While projecting their cash flow streams might be a fun exercise, the truth is we just don’t know with any high degree of certainty.

Instead, I’ll defer to professor Aswath Damodaran. He’s widely known as Wall Street’s “Dean of Valuation.” He literally wrote the book on equity valuation. I’ve got a copy on my bookshelf and have also heard him lecture. Trust me, he’s as sharp as they come.

He once valued Uber at $65 billion. That’s still an extraordinary figure. But it’s well short of what some pie-in-the-sky investors are willing to pay. He added that Uber is struggling to convert revenues into profits and that, “paying $100 billion for a company that still doesn’t have a viable business model is scary.”


My Advice

That explosive growth is what makes these stocks so irresistible. There’s also the fear of missing out — we all want to grab the next Google or Facebook. You’ll have your chance. As I said, there are more and more private unicorns in the United States with each passing year — and a similar number overseas. Many from this crop will make their way to public exchanges.

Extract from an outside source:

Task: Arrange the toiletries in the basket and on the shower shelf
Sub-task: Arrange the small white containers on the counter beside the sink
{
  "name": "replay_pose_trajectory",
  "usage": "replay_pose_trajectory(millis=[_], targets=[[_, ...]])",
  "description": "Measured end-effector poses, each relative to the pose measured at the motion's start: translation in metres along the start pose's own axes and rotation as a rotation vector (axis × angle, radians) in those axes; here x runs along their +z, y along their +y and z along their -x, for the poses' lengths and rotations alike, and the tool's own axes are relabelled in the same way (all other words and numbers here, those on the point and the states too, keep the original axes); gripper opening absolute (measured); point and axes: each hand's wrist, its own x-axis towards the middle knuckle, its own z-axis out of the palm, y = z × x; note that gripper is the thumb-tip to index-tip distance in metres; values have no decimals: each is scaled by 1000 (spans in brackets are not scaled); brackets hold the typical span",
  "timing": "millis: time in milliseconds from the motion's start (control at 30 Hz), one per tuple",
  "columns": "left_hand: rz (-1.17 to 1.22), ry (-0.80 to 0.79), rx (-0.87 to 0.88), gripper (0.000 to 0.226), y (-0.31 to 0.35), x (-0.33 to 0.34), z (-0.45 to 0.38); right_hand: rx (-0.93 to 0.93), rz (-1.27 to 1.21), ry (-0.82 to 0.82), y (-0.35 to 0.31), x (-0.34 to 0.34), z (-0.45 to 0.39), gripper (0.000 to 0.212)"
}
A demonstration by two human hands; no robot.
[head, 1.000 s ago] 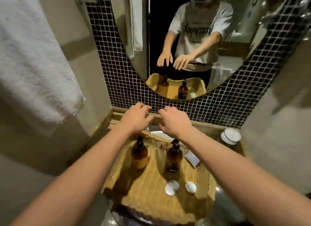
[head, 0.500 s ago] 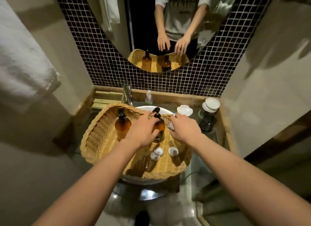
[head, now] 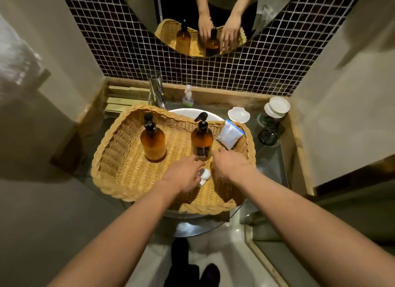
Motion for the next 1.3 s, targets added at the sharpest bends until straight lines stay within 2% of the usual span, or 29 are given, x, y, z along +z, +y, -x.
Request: replay_pose_trajectory(millis=[100, 300, 433, 733, 1067, 1300], targets=[[-19, -73, 51, 45, 3, 7, -4, -2, 33, -103, -1, 6, -6, 54], [-108, -155, 110, 53, 4, 16, -8, -8, 77, -197, 0, 18, -21, 47], [-103, -103, 116, 49, 5, 20, -11, -18, 124, -199, -1, 27, -25, 43], [-33, 6, 92, 27, 2, 24, -8, -27, 112, -216, -3, 33, -27, 52], [34, -13, 22, 44, 3, 33, -10, -59, 46, -120, -4, 27, -25, 49], [-18, -39, 18, 37, 3, 35, -13, -58, 36, -115, 1, 24, -21, 49]])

But without prior due diligence, I’d keep a safe distance. I’m not saying to automatically avoid every new IPO that hits the market — only to be extremely cautious. For every winner, there are dozens of losers. Once the initial pop from the first week fades, newly-minted shares typically lag the market. One study from the University of Florida examined more than 7,000 IPOs over a 35-year period and found that over half (60%) went on to deliver negative returns over the following five years.

And in my experience, the hotter and more exciting the IPO, the frothier the valuations get. That doesn’t mean these aren’t good businesses with exciting growth prospects. But once they hit the market, the low hanging fruit will have already been plucked from the tree. Once the six-month lockup period expires, the early financial backers and venture capitalists will be cashing out and moving on.

I imagine some of the first investors into Lyft at the IPO price near $75 per share may already feel suckered with the stock having deflated back to $48 nearly two years later.

Action To Take

If you like the idea of getting in on the ground floor and aren’t one of the lucky few allocated shares in an upcoming IPO, consider business development companies instead. Also known as BDCs, these are companies that put debt and equity financing into small and mid-sized private businesses.

One of my favorites is Main Street Capital (NYSE: MAIN), which returns 90% of its profits back to investors each month. Aside from a compelling yield of 7.5%, the stock has delivered a powerful total returns since it went public in 2007.

You won’t find risky start-ups in the portfolio, either. Instead, MAIN looks for traditional or basic small-cap-sized businesses with solid track records. Perhaps not as exciting as investing in an IPO, but it’s safer.